## Prompt:
In the records below, repeat word for word only the lines starting at the one that contains "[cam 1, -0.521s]" and ending at the one that contains "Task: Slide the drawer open", pictures excluded.

## Extracted entries:

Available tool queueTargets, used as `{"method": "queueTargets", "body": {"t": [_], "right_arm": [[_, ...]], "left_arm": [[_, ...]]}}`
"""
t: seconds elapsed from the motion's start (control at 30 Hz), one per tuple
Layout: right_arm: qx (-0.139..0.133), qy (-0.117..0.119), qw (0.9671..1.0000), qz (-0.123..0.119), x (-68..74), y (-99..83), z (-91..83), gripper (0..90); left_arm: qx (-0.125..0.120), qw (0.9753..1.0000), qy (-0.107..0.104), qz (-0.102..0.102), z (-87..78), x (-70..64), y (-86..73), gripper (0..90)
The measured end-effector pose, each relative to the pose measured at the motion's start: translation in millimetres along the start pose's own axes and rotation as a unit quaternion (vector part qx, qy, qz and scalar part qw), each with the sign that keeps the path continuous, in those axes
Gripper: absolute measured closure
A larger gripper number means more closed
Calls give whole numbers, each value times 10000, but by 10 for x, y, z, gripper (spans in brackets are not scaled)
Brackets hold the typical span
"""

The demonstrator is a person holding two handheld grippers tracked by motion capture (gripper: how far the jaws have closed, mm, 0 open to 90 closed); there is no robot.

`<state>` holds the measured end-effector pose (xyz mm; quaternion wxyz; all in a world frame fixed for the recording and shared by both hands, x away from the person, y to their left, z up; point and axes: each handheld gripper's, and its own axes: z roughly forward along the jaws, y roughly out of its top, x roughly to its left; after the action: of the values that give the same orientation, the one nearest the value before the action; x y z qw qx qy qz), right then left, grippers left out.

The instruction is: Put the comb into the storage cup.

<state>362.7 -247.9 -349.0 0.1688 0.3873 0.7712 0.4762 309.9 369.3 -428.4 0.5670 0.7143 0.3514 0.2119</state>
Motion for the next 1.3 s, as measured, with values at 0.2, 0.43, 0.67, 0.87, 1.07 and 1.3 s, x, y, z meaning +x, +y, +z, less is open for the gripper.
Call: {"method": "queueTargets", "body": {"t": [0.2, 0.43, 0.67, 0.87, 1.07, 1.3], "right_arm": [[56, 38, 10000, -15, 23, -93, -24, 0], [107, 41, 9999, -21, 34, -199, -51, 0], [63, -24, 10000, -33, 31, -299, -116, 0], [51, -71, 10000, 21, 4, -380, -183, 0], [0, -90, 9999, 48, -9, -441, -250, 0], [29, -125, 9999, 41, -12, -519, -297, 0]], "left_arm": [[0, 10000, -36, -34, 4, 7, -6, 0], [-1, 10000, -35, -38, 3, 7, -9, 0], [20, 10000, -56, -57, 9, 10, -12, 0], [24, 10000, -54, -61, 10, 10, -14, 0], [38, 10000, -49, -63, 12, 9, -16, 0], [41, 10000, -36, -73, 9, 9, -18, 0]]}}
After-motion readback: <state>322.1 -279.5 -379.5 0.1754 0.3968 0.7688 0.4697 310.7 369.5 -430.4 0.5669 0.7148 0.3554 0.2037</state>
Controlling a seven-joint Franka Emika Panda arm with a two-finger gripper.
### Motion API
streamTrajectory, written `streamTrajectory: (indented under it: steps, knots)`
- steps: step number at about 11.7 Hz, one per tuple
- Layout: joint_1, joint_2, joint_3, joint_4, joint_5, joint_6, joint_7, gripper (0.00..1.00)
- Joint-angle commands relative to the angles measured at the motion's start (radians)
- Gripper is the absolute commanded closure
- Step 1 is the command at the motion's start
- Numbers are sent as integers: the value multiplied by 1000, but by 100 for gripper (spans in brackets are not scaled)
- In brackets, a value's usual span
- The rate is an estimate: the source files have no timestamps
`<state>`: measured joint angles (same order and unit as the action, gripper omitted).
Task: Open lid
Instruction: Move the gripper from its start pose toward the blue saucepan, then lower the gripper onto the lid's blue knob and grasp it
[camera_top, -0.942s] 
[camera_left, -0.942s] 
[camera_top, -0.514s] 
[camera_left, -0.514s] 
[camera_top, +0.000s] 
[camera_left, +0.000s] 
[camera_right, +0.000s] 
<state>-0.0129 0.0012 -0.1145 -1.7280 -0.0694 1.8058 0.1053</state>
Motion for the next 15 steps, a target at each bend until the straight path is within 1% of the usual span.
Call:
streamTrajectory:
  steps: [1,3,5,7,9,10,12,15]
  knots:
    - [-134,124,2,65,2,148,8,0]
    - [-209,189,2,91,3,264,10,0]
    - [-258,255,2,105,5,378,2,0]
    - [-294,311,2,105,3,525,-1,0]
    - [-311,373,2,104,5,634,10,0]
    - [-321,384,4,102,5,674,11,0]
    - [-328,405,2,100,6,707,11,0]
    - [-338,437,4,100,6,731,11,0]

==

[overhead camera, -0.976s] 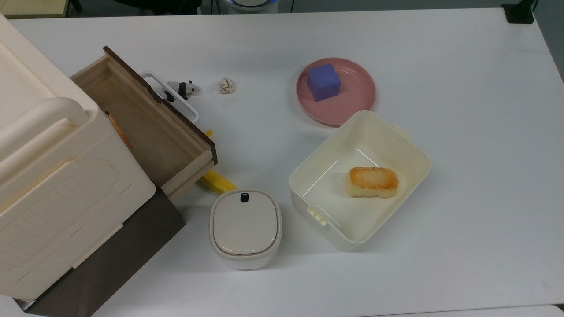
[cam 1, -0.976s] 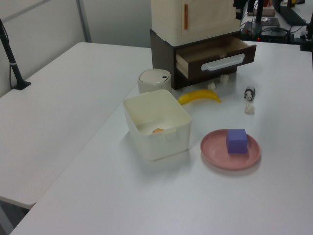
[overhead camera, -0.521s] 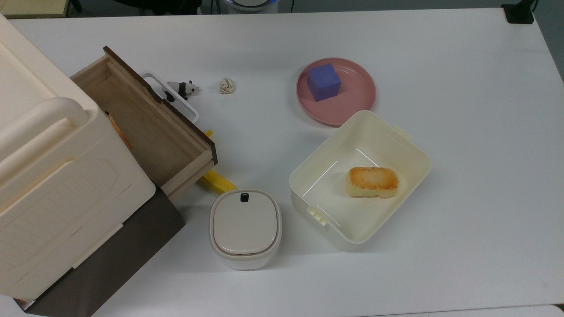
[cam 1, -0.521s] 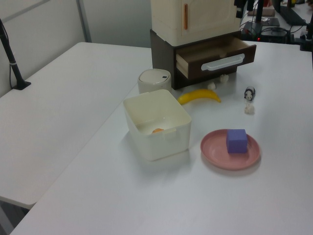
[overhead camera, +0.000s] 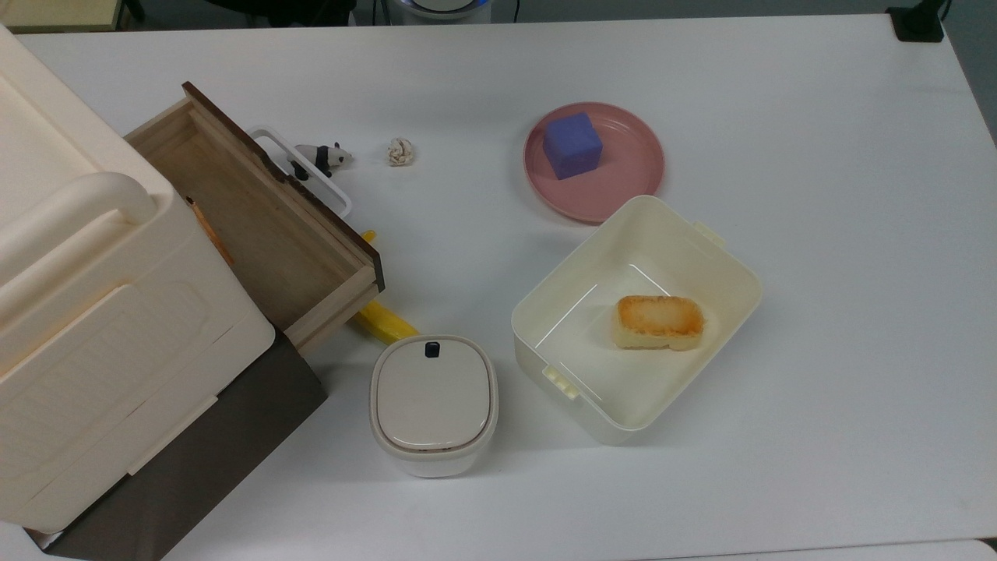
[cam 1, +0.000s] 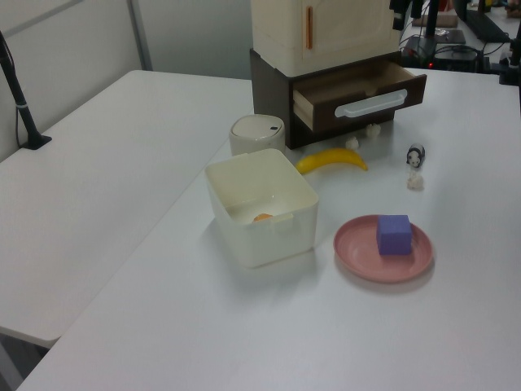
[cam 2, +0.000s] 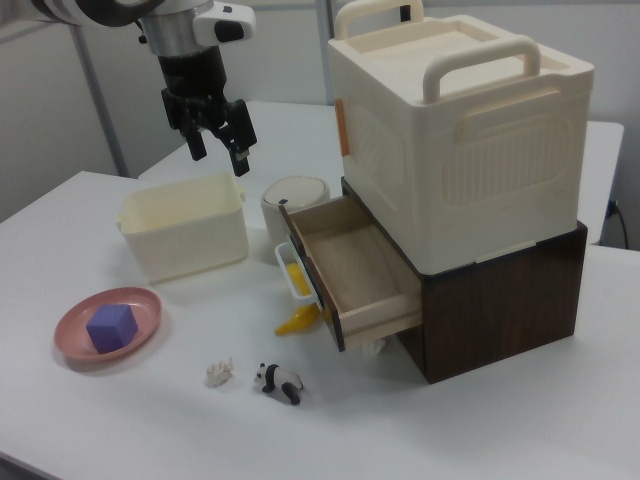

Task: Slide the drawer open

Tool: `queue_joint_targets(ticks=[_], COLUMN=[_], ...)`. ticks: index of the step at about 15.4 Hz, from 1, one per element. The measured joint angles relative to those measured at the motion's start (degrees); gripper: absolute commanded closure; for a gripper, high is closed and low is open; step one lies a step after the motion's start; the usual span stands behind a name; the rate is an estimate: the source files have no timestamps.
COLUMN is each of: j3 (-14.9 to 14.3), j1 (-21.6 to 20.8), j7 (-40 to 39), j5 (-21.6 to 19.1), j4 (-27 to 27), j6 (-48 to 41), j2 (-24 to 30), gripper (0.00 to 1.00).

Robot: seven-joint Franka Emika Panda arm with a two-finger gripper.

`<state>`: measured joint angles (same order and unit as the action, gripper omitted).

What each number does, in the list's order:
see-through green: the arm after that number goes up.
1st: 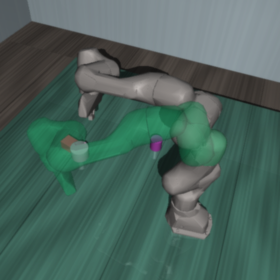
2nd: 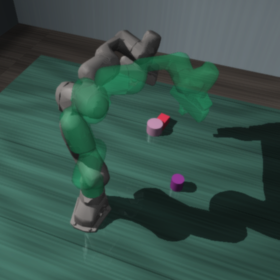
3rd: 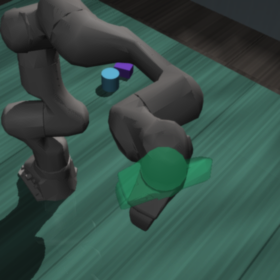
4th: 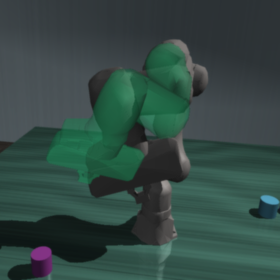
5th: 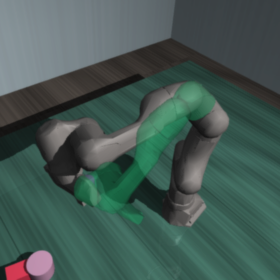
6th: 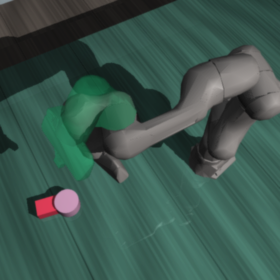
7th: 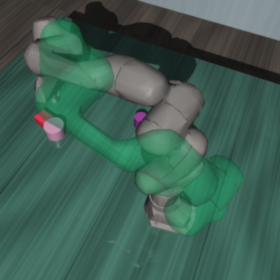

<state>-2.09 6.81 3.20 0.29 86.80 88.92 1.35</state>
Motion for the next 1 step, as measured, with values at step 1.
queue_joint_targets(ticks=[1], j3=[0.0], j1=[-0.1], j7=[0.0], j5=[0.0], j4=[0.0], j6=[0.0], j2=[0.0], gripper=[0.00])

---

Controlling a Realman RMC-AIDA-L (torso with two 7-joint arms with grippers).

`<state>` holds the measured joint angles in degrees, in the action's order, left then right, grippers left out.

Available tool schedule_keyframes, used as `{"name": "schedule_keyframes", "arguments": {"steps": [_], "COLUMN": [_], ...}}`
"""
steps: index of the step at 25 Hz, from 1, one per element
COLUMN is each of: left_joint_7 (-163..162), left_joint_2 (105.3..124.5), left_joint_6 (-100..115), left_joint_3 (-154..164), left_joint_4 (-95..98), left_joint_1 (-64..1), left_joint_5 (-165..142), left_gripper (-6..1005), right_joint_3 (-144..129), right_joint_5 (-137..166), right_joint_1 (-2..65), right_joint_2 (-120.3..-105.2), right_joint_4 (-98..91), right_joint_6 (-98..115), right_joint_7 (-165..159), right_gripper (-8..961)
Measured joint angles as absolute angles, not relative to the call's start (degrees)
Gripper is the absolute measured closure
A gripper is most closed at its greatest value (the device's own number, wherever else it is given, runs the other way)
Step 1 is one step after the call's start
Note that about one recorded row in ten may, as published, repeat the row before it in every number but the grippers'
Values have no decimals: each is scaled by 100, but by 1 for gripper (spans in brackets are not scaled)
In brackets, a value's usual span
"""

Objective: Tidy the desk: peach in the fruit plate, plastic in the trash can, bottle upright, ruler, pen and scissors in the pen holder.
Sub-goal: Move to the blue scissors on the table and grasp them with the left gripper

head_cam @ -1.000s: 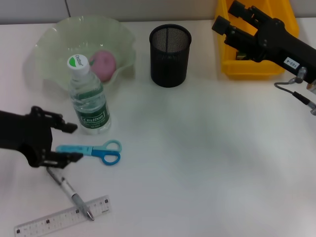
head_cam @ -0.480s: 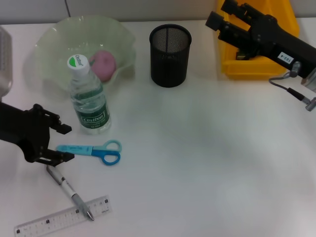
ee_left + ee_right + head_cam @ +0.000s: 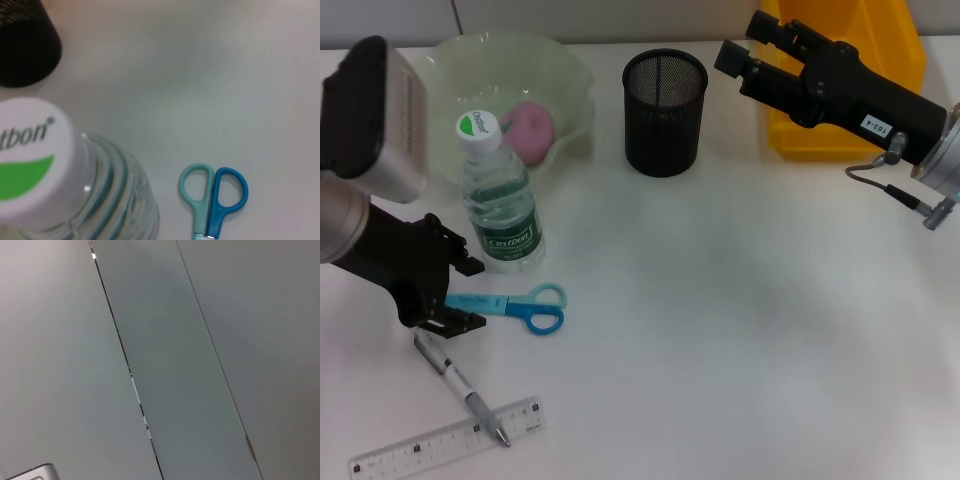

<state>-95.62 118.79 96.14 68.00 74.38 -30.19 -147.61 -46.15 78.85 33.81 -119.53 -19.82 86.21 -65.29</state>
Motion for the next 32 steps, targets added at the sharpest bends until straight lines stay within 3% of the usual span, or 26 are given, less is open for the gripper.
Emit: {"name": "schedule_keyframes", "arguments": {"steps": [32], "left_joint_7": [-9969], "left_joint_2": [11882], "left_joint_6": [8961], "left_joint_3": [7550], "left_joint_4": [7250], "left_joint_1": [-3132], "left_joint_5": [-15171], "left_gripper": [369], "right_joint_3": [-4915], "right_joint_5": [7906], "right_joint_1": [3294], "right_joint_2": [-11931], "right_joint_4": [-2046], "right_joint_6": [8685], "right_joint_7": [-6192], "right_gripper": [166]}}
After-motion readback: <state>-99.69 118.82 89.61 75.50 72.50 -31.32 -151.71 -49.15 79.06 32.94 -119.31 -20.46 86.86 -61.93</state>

## Exercise response:
[cam 1, -0.521s] 
[overhead camera, +0.000s] 
[cam 1, +0.000s] 
[cam 2, +0.000s] 

Task: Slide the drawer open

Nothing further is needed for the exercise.